O uso de mão de obra análoga à escrava em carvoarias isoladas no meio da mata é, segundo a Comissão Pastoral da Terra, de conhecimento das autoridades: entre 2003 e 2011, foram libertados mais de 2.700 trabalhadores em situação degradante. Muitas dessas carvoarias, diz o relatório, usam madeira obtida de forma ilegal para produzir o carvão. Esse combustível irá, mais tarde, aquecer os altos-fornos para transformar o ferro gusa.
No final de 2011, o Ibama comprovou que as maiores siderúrgicas do Pará utilizam carvão ilegal na produção do ferro-gusa. "Mais do que isso, as siderúrgicas fomentam o desmatamento da floresta amazônica em todo o sul e sudeste paraense para obter o carvão de que precisam, acobertando essa origem irregular com Guias Florestais fraudadas”, afirmou Luciano da Silva, coordenador da operação que foi batizada como Saldo Negro.
O Ibama estimou, por exemplo, que o consumo de carvão vegetal da Siderúrgica do Pará, empresa de porte médio, correspondeu nos últimos cinco anos a 370 quilômetros quadrados de desmatamento ilegal.

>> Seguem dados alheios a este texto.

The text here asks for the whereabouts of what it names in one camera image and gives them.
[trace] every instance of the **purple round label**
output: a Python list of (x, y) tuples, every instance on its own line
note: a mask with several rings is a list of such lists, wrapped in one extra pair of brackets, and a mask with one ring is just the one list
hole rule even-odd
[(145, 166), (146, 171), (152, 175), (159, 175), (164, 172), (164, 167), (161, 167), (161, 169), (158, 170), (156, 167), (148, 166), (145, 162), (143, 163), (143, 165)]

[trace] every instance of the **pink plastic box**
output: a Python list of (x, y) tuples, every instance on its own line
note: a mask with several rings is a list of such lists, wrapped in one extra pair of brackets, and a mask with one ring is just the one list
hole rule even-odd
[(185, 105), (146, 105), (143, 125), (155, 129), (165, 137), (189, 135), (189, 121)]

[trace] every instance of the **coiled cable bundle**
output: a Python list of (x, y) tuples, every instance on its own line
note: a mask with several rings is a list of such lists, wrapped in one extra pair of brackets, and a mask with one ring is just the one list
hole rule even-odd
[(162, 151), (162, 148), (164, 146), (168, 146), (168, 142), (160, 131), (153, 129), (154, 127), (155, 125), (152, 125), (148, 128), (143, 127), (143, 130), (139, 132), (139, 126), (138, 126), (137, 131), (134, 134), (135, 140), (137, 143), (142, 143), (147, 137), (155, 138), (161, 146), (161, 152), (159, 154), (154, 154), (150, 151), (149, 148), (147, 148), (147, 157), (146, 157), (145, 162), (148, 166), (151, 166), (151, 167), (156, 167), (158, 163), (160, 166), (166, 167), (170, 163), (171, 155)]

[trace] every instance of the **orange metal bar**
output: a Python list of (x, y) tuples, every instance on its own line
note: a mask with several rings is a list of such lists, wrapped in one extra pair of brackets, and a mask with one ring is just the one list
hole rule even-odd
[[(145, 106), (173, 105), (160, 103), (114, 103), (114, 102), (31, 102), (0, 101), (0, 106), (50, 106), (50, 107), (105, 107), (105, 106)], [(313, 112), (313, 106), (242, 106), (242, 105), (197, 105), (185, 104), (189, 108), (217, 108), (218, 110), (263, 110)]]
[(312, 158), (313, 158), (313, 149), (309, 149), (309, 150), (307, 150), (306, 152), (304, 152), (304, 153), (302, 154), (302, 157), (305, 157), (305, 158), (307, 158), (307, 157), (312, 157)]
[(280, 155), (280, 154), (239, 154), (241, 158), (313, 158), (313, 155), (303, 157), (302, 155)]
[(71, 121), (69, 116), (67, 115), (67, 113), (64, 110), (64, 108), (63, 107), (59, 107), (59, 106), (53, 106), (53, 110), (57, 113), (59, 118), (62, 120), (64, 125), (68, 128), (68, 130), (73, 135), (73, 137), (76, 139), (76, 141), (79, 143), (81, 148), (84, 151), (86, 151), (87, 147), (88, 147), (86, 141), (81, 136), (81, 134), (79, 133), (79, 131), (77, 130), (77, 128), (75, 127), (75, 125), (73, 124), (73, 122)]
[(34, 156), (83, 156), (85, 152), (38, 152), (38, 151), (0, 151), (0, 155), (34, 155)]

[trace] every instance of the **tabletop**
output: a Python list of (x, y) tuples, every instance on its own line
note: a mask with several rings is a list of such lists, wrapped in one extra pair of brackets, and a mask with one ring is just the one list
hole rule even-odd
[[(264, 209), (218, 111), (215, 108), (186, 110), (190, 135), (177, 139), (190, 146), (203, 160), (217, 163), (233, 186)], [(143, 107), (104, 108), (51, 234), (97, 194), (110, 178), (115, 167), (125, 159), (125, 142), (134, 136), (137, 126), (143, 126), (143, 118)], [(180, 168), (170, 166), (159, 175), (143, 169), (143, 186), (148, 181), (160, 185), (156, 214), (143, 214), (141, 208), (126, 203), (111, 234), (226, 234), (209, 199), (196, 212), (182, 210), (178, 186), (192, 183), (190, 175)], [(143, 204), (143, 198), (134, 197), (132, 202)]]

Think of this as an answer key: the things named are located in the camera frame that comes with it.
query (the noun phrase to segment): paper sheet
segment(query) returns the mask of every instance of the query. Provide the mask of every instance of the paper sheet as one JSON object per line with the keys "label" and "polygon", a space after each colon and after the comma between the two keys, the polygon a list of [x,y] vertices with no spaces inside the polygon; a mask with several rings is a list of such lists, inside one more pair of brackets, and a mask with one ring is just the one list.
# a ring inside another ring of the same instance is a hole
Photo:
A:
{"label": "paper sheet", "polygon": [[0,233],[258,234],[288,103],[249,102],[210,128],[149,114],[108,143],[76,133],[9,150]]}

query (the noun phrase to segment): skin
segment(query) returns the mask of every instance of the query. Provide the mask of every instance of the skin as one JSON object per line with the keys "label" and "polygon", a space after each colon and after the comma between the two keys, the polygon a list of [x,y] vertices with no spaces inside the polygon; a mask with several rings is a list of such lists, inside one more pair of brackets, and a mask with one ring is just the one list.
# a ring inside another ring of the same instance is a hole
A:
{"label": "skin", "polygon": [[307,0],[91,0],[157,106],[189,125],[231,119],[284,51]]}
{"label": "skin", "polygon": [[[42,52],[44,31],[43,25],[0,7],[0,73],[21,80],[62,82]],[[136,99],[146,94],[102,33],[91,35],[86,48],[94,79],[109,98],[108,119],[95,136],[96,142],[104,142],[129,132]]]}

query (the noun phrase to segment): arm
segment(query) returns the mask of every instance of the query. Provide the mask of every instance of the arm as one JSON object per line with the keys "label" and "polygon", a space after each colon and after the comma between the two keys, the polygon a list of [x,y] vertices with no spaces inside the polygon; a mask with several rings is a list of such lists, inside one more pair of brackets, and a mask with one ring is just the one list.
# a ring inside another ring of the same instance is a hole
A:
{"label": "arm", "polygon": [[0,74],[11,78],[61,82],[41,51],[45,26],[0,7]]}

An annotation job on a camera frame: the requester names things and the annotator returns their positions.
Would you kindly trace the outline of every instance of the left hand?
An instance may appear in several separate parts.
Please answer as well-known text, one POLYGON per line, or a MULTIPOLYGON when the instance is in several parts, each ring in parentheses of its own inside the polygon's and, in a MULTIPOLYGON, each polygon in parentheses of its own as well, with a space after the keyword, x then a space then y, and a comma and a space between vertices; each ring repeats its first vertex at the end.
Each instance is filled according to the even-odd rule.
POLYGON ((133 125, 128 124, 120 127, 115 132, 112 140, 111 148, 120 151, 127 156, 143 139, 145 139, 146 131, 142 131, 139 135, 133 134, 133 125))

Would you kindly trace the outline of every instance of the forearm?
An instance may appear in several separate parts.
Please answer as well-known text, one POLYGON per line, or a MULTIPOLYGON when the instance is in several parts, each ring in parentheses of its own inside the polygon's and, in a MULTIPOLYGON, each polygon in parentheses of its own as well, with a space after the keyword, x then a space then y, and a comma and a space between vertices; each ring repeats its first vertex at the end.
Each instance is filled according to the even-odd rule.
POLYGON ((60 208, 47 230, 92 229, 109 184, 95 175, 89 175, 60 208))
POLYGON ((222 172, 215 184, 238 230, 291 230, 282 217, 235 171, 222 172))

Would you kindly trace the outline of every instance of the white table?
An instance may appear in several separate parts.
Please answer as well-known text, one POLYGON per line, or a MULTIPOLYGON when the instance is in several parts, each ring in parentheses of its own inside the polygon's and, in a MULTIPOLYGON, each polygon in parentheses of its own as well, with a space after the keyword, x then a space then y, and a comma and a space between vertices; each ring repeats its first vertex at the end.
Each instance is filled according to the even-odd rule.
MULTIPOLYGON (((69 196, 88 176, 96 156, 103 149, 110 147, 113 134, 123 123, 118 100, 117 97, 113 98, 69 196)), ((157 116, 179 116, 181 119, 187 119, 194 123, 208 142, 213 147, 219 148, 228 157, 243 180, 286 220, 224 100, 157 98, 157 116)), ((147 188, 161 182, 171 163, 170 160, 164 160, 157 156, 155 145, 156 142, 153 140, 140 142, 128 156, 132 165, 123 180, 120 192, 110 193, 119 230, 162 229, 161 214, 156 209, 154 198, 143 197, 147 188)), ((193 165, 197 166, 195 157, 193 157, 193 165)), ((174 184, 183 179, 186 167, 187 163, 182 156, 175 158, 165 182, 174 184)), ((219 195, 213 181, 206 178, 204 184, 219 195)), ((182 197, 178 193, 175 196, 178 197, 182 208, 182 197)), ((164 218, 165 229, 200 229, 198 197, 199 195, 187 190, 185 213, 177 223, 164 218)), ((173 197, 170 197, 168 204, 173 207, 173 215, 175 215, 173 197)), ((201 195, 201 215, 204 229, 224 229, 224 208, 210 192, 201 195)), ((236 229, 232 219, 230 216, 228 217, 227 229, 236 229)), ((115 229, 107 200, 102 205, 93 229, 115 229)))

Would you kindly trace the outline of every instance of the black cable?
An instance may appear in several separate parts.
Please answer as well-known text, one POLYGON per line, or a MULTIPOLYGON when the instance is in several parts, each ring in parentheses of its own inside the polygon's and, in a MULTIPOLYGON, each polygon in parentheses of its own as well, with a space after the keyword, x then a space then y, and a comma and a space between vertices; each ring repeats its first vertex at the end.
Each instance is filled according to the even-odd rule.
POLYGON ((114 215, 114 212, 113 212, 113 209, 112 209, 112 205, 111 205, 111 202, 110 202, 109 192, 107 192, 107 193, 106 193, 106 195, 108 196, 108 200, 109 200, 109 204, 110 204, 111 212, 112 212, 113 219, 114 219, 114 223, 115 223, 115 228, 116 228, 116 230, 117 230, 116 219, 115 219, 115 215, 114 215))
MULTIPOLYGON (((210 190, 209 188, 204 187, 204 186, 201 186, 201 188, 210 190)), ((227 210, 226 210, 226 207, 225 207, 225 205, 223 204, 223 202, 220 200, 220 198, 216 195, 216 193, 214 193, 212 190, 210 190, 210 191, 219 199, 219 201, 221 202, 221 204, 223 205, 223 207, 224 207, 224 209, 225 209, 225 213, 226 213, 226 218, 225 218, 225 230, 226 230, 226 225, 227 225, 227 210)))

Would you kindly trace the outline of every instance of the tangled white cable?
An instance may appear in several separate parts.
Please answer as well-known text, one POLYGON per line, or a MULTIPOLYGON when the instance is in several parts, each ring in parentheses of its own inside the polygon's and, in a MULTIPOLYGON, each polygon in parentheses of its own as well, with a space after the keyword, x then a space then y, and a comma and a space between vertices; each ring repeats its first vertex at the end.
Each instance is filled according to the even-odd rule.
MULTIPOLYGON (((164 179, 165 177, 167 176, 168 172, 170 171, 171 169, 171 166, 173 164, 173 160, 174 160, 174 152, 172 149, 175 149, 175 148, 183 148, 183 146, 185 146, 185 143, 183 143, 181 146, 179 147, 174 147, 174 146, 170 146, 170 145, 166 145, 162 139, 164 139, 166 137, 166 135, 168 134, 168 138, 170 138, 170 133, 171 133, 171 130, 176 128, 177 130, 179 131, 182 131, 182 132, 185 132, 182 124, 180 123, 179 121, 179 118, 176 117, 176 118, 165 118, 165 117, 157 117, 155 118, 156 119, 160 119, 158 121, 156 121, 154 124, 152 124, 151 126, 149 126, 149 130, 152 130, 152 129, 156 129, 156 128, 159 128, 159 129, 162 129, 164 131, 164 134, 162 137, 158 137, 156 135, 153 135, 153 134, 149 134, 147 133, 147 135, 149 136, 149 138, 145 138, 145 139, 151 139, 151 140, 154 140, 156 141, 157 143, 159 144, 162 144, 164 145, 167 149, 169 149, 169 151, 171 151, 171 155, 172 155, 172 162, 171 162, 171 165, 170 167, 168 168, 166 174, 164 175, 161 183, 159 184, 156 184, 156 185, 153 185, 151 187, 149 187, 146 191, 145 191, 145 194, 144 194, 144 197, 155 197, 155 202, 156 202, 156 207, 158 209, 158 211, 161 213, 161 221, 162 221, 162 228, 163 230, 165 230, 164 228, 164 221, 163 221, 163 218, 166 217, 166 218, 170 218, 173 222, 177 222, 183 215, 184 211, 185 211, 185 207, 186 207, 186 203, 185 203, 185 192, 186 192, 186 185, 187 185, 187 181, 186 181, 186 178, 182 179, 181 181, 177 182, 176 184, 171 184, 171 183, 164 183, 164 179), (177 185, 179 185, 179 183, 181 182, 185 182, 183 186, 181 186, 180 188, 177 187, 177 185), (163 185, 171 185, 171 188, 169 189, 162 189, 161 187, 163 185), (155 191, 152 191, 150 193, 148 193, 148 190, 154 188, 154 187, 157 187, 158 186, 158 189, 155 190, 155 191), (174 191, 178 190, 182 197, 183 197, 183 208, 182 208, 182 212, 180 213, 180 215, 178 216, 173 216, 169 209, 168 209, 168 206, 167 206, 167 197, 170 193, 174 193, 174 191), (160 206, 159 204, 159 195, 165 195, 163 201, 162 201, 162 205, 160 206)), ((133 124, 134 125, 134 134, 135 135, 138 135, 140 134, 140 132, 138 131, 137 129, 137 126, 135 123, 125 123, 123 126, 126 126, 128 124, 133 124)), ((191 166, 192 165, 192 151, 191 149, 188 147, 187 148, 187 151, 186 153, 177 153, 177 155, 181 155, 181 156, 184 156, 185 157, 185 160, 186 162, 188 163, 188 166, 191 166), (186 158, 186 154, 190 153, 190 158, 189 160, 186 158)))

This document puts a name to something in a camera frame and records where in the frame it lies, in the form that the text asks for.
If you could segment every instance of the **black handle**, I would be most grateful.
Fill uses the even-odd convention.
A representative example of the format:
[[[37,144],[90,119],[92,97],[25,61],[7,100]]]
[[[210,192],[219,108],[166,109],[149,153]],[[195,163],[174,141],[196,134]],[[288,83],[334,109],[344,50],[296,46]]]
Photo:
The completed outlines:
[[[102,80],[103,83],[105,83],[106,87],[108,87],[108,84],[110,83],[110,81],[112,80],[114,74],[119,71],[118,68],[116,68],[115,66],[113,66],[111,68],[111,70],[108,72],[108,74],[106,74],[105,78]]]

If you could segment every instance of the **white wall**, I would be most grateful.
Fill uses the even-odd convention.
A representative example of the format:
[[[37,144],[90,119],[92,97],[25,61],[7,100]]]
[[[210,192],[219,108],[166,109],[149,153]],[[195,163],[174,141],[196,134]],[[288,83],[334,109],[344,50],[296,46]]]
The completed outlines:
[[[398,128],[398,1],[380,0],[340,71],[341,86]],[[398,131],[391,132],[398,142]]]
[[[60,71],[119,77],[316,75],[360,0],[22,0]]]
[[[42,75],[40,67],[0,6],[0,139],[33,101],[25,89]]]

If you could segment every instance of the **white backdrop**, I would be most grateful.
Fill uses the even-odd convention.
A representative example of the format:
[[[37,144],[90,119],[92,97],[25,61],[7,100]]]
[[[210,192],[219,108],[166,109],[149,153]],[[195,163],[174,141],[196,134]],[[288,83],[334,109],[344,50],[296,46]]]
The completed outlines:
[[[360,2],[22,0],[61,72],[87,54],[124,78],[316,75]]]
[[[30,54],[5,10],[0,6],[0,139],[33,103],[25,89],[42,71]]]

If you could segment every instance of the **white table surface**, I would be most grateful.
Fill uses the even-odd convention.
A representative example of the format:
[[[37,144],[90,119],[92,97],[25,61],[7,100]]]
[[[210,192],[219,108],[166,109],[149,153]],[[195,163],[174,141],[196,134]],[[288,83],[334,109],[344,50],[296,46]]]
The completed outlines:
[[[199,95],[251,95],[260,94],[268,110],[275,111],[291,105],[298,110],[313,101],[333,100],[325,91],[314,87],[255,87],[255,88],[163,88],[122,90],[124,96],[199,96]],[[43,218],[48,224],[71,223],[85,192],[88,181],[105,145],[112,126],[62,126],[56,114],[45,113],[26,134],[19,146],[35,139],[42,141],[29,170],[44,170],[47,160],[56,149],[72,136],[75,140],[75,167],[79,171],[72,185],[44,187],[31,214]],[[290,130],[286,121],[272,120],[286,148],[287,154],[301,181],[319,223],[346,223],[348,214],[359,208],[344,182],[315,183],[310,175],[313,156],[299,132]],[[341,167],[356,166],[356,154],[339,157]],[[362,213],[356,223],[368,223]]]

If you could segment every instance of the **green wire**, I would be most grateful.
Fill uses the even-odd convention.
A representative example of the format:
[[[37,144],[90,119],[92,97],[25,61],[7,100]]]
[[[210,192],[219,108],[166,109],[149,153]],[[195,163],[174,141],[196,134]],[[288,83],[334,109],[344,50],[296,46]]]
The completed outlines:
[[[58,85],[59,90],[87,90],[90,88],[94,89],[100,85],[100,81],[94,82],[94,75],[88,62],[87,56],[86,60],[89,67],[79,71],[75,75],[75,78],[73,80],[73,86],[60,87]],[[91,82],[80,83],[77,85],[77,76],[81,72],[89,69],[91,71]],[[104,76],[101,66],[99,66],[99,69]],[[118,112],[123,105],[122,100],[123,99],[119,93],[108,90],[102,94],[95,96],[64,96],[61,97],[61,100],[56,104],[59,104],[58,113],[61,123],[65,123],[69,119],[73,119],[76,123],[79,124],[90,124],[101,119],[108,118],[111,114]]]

Viena Siderúrgica contesta acusações
Outra empresa problemática, afirma Paulo Adário, é a Viena Siderúrgica. O navio Clipper Hope, impedido de atracar pelos ativistas do Greenpeace, será carregado com ferro gusa obtido nos altos-fornos dessa companhia e seguirá para os Estados Unidos.
Questionada, a Viena Siderúrgica disse que foi surpreendida com o teor do relatório Carvoaria Amazônia. "Documentos em poder da empresa, tais como licença de operação e comprovação de regularidade no sistema DOF administrado pelo Ibama, comprovam a regularidade dos fornecedores no período em que a Viena manteve negociações com estes", escreveu Wanderley M. dos Santos, advogado da siderúrgica, em resposta à DW Brasil.
Ainda segundo o advogado, "a siderúrgica repudia todas as práticas citadas pelo relatório, reafirmando que sempre trabalhou para ser reconhecida pelas práticas sócio-ambientais adequadas, por projetos de transformação social nas comunidades próximas à empresa e pela transparência de suas ações".
Solução para o problema
Para o Greenpeace, não basta que o governo brasileiro combata as ilegalidades sociais e ambientais. "As montadoras, construtoras e outros consumidores de aço precisam identificar se os fornecedores de ferro gusa processado com carvão vegetal respeitam as leis brasileiras", exige a ong.
Esse grandes consumidores, adiciona Paulo Adário, precisam adotar procedimentos para monitorar se sua cadeia de suprimento não destrói a floresta, não contém matéria-prima proveniente de áreas protegidas ou de terras indígenas, nem emprega mão de obra análoga à escrava.